А спектакль опять не состоялся. Как заворожил его кто!

Вот как получилось.

Вернувшись в Припекино, я опять принялся за свое дело. Ходил я теперь не в Щербиновку, которая оставалась ничьей, а в Крепточевку, маленький городишко, занятый каким-то сводным отрядом из казаков и десятка то ли дроздовцев, то ли алексеевцев – короче, белых офицеров.
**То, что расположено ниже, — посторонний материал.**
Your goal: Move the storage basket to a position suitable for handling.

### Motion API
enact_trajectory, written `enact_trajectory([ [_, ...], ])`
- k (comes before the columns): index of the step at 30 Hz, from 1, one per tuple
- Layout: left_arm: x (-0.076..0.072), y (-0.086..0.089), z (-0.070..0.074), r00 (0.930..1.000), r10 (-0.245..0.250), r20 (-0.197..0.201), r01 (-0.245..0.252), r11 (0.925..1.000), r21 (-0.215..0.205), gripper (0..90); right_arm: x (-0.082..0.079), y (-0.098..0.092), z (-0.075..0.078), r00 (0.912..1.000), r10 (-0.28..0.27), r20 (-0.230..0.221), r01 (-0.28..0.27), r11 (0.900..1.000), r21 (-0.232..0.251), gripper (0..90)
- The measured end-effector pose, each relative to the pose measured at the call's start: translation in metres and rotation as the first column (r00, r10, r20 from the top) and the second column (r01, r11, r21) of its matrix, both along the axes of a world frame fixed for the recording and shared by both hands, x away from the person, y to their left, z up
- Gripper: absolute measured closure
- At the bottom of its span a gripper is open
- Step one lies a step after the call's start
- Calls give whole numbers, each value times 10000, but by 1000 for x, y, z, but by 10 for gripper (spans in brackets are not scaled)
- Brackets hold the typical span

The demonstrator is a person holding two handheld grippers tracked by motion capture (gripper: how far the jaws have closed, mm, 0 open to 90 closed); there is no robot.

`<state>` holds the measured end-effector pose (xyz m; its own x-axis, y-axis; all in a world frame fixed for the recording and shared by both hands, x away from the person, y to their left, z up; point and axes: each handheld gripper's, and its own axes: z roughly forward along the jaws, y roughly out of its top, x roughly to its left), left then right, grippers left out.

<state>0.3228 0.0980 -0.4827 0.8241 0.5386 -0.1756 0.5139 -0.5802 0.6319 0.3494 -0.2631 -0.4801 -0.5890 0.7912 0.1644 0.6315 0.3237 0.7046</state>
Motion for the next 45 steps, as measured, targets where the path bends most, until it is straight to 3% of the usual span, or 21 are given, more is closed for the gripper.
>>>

Стояла она на пути Красной Армии и была у нас как бельмо на глазу. Нам до зарезу надо было знать не только количество штыков, сосредоточенных там, но и планы врага. А что я мог знать об этих планах! "Языка" нам достать не удавалось, а тех сведений, что я добывал, было недостаточно. Докладывая командиру, я видел, как темнело его лицо, и беспомощно умолкал.

– Ну хорошо, – сказал однажды командир, сдерживаясь, чтоб не повысить голоса, – ты насчитал четыре "кольта". Так этих пулеметов они и не маскируют. А где укрытые? Ты знаешь, сколько беды принес нам с колокольни "максим", пока не захватил его Дукачев?

– Знаю, – отвечал я угрюмо. – А что ж я мог сделать?

Тут в разговор вмешался Дукачев:

– Ничего он больше и не узнает, если будет только ходить да присматриваться. Надо своих людей иметь там, прямо у них в середке.

– В этом все и дело, – согласился командир.